Come afferma Vincenzo Cordiano, medico chirurgo e presidente dell’Associazione dei medici per l’Ambiente-ISDE Italia, sezione di Vicenza, “I risultati di questo studio sono importanti per vari motivi, soprattutto perché suggeriscono che i PFAS potrebbero essere dannosi per la salute umana e dell’ambiente anche a concentrazioni inferiori ai limiti “obiettivo” stabiliti per i PFAS in Italia. Inoltre i risultati di questo studio rendono non più procrastinabile l’avvio di un serio programma di screening sanitario dell’intera popolazione interessata dalla contaminazione, come richiesto fin dall’estate del 2013 da un gruppo di quaranta medici e biologi veneti affiliati all’ISDE. I medici e i ricercatori dell’ISDE ritengono che l’indagine epidemiologica e lo screening sanitario immediato debbano essere affidate a ricercatori indipendenti e non stipendiati dalla regione.

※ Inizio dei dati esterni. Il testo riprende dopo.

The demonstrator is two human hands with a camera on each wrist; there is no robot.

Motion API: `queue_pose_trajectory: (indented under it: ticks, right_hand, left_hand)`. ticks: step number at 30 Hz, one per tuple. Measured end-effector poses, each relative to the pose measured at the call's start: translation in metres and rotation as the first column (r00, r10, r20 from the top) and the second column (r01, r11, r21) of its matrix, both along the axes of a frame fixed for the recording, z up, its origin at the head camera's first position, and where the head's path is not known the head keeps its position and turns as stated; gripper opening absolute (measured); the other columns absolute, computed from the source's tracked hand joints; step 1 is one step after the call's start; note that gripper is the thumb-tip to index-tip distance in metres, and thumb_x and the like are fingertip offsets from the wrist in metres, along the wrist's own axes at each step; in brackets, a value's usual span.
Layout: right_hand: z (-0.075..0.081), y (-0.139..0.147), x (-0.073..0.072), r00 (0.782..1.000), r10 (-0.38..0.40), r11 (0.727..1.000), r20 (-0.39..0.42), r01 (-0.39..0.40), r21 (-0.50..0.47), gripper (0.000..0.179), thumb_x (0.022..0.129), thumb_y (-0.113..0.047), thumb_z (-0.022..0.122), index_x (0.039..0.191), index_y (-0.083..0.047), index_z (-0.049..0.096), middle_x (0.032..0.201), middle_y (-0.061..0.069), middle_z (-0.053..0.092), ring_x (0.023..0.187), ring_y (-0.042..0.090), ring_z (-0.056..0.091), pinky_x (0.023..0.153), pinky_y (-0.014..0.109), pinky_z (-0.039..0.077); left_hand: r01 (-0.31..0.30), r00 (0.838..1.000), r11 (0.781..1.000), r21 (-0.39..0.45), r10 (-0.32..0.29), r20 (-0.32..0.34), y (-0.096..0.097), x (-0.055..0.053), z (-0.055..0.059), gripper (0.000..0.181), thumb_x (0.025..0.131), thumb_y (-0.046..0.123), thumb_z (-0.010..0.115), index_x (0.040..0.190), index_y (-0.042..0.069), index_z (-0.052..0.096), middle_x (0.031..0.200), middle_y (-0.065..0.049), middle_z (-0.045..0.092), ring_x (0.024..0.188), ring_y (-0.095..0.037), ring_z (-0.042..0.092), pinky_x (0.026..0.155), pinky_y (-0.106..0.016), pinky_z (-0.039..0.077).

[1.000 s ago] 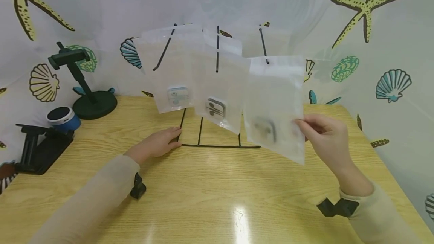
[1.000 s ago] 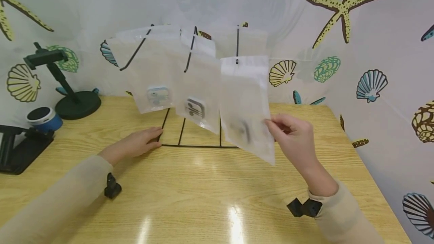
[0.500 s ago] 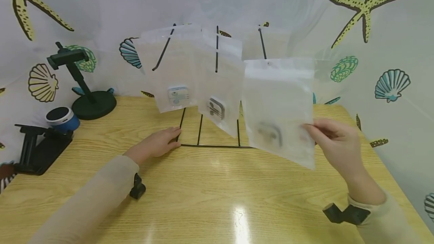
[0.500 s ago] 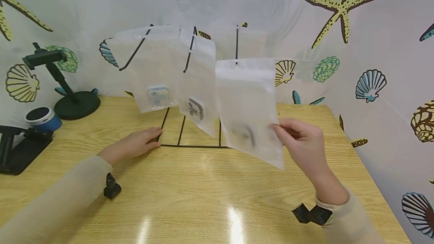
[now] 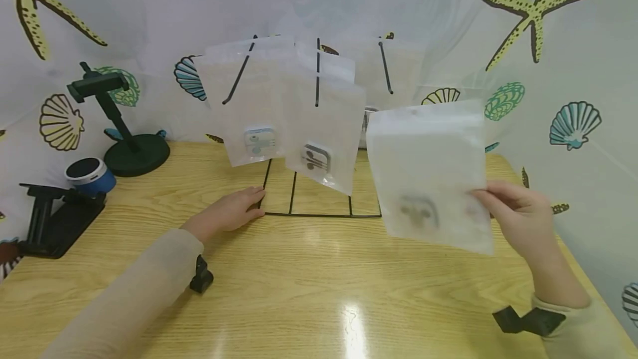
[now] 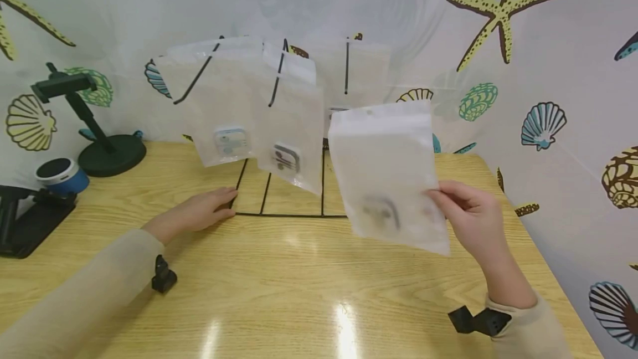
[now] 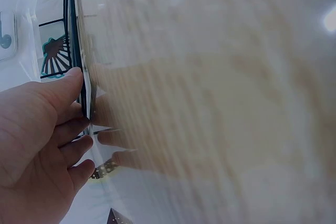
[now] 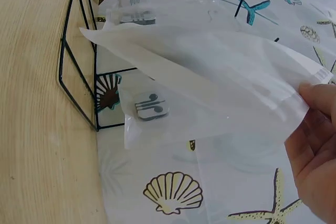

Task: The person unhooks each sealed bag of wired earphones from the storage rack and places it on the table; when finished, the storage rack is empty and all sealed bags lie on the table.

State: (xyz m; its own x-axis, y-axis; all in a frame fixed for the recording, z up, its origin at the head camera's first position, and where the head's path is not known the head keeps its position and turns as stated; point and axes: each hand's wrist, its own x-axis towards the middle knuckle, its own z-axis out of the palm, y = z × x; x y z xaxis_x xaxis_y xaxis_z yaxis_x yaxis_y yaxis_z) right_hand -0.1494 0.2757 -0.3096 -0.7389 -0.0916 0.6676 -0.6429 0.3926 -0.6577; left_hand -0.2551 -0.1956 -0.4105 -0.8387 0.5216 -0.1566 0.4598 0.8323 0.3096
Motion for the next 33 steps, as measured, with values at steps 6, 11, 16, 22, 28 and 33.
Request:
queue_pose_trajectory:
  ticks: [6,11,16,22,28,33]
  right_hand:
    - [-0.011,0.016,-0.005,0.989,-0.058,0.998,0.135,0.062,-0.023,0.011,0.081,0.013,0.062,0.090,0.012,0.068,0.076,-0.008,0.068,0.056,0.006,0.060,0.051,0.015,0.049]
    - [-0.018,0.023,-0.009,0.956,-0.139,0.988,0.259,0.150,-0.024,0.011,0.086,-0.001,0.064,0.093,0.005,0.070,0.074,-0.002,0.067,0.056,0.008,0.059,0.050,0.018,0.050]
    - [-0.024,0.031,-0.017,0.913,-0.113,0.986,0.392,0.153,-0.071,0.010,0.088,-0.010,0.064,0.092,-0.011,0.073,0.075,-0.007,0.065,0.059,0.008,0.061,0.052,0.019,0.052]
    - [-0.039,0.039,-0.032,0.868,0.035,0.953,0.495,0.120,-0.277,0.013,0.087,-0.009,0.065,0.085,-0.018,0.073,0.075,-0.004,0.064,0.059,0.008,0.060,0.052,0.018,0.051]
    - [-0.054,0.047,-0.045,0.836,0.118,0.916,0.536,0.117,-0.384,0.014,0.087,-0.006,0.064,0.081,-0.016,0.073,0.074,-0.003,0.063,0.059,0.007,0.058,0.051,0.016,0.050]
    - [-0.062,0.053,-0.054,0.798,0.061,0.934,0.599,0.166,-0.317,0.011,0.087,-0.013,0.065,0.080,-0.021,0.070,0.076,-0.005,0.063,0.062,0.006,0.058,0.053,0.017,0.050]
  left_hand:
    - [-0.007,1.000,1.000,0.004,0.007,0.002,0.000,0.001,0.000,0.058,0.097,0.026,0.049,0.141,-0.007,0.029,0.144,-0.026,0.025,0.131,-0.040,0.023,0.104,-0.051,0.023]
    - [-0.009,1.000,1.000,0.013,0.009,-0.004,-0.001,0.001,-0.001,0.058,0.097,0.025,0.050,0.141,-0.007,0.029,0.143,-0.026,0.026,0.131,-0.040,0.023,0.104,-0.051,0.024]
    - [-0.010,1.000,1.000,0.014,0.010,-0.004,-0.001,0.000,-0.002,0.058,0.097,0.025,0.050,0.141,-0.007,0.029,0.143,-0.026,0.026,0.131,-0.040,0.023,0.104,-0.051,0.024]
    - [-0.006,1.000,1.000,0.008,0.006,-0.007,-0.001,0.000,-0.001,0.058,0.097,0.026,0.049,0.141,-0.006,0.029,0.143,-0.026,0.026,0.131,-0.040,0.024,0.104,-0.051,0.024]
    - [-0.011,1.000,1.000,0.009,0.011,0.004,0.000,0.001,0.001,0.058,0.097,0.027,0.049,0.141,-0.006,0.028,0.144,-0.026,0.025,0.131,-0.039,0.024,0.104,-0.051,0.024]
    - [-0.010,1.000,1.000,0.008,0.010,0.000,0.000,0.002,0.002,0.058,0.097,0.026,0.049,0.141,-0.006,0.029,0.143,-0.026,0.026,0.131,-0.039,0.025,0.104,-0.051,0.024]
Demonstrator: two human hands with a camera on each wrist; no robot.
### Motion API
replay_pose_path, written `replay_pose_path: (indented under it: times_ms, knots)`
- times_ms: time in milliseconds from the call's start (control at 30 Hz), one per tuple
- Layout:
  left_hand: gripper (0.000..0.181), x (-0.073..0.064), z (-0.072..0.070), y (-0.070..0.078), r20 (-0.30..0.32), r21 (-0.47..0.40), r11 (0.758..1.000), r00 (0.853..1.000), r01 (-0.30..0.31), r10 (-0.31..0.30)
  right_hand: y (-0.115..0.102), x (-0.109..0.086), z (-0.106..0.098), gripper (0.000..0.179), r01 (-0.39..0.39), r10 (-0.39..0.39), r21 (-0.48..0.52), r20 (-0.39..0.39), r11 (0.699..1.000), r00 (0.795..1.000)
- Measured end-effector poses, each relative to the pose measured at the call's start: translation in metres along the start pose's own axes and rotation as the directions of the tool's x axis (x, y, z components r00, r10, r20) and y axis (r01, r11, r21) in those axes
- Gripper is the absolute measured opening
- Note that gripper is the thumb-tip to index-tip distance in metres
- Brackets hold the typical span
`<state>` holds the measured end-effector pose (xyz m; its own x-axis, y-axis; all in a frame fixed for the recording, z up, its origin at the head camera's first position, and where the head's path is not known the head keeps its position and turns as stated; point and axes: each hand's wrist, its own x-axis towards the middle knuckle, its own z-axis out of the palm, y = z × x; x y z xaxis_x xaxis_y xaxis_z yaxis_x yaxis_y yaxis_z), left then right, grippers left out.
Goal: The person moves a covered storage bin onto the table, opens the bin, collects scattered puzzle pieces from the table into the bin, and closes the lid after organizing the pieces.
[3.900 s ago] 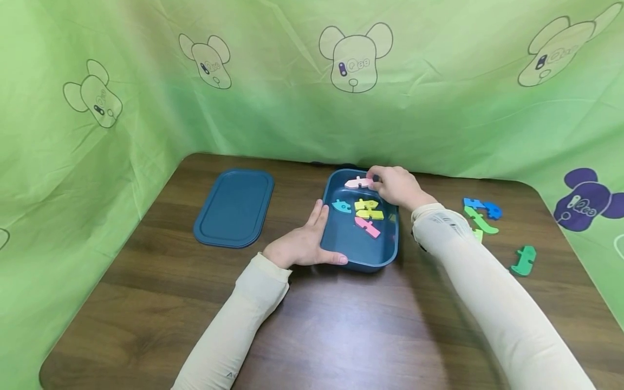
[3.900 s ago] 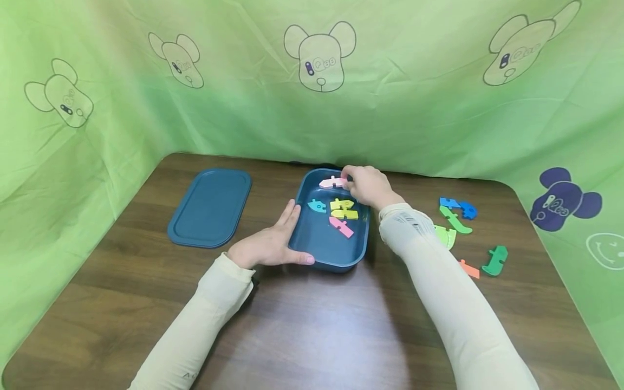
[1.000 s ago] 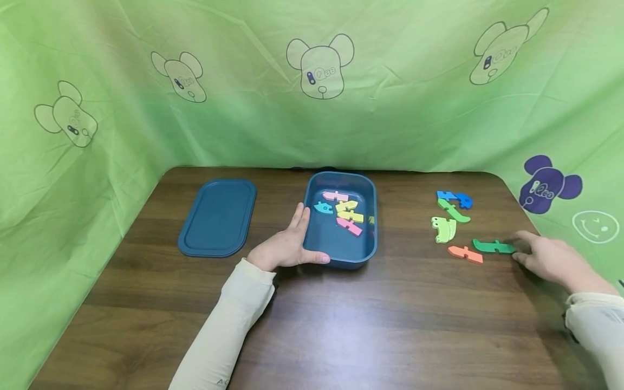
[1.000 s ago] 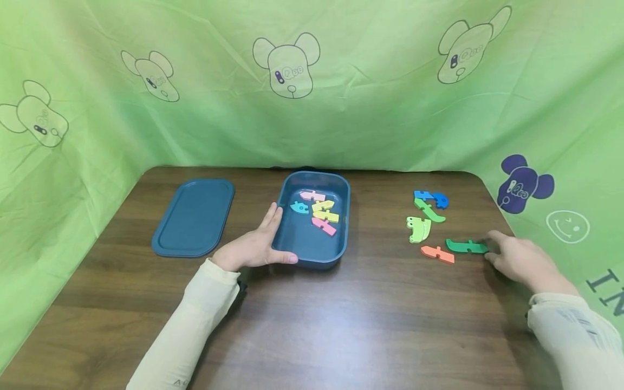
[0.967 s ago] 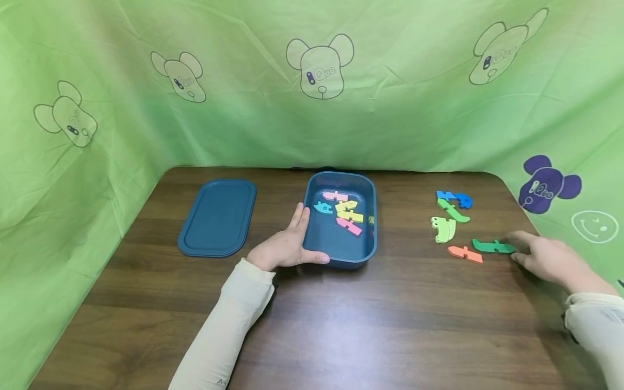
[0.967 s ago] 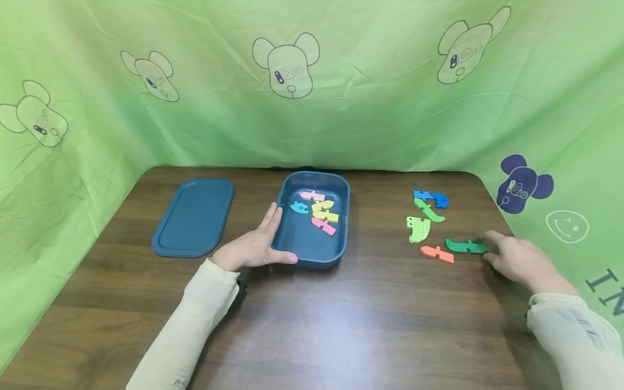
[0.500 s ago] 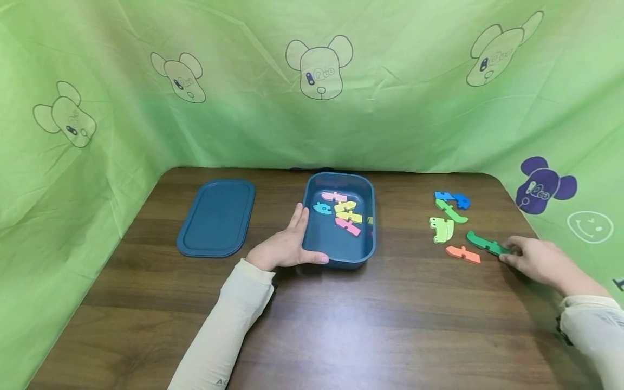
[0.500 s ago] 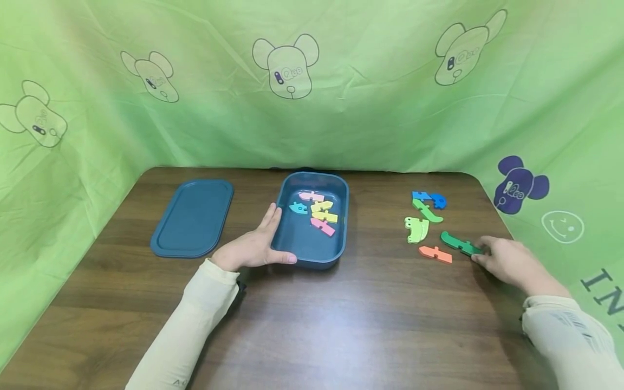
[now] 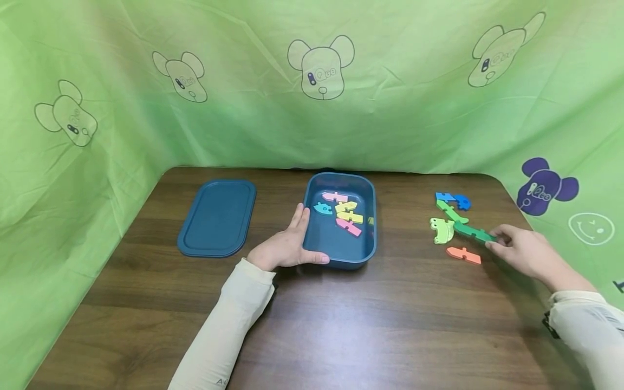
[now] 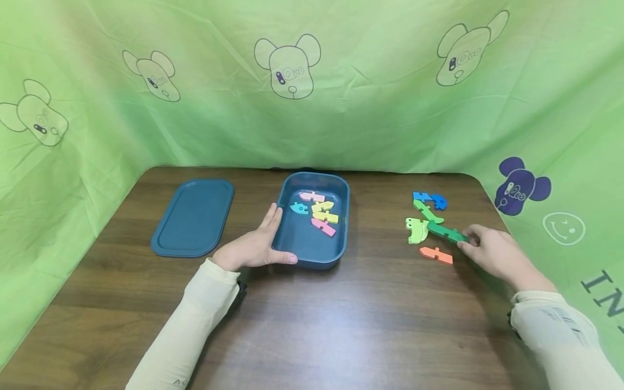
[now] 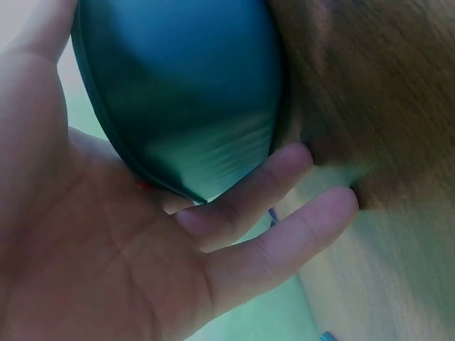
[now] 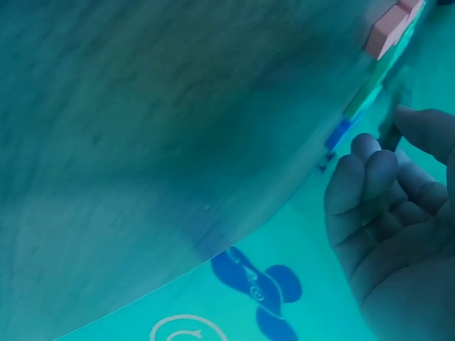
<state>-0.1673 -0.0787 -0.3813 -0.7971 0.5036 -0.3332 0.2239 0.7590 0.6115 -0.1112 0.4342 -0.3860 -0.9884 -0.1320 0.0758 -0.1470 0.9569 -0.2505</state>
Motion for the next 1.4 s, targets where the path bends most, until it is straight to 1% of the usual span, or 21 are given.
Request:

Infatti, molti, se non tutti, dei soggetti incaricati dalla Regione di seguire la problematica dei PFAS, si sono sempre pronunciati per la non pericolosità di queste sostanze e continuano a sostenere in pubblico e in documenti ufficiali che l’acqua potabile contaminata da PFAS può essere tranquillamente bevuta da bambini e donne in gravidanza. Questo anche dopo che l’Agenzia Internazionale per la ricerca sul Cancro (IARC) di Lione ha classificato il PFOA(addio perfluoroottanoico, assieme al PFOS uno dei più noti fra i PFAS) come cancerogeno di classe 2b. […] Dal 2006, per esempio, in Germania, è vietata la somministrazione di acqua contenente più di 500 ng/litro di PFAS totali ai bambini di età inferiore ai tre anni e alle donne gravide. In Italia, invece, si permette l’utilizzo di acque contenenti anche più di 1000 ng/L.”
Premesso infine che sulla questione sono stati presentati due esposti,
SI CHIEDE ALL’AMMINISTRAZIONE
·        Se sia possibile capire, viste le risultanze dello studio e le affermazioni dell’ex direttore ARPAV di Vicenza (“L'area contaminata individuata potrebbe essere diversa da quella sanitaria e non è detto che le due siano coincidenti”), se ci si debba attendere che vi siano altri pozzi inquinati, in particolare nella zona di Vicenza; in subordine, come si intenda tenere monitorata la situazione e quali eventuali provvedimenti si intendano prendere in caso di livelli anomali di inquinanti;
·        a tal fine si chiede che il Comune di Vicenza pubblichi nel proprio sito gli aggiornamenti relativi ai controlli dell'acqua potabile dei pozzi di prelevamento dell'acquedotto comunale, includendo i dati relativi agli inquinanti contenenti perfluorati alchilici;
·        che vengano pubblicati anche  i rilevamenti di PFAS nelle falde acquifere effettuati dall'ARPAV, al fine di individuare eventuali pozzi inquinati in zona;
·        vista l’azione di screening sui cittadini messa in atto dall’ULSS 5, che verifichi se l’ULSS 6 intenda procedere con analoga procedura a tutela della salute dei cittadini;
·        infine, quali azioni possa e intenda mettere in atto affinché vengano stabiliti dei limiti di legge alla concentrazione di PFAS nelle acque, limiti che ad oggi sono costituiti da semplici valori obiettivo provvisori come performance (0,5 microg/l) stabiliti dal Ministero, valori peraltro messi in discussione in merito al valore di soglia da talune ricerche.
 SI CHIEDE, inoltre,
·        cosa sia emerso dai risultati delle analisi dei pozzi effettuate dai privati;
·        quali azioni siano state poste in essere per aiutare i privati possessori di pozzi e se la Regione sia in qualche modo intervenuta, come richiesto in Consiglio Comunale lo scorso anno, col sovvenzionare i cittadini che hanno dovuto procedere a queste analisi;
·        infine, se l’Amministrazione abbia qualche notizia rispetto alle sorti del laboratorio ARPAV di Vicenza, a proposito del quale oramai da anni sentiamo promesse di ogni tipo giungere sia dalla Direzione Generale della stessa a Padova, sia dalla Regione, mai però concretizzate. Tale laboratorio in una situazione come l’attuale, come più volte ribadito, avrebbe garantito imparzialità e professionalità delle analisi.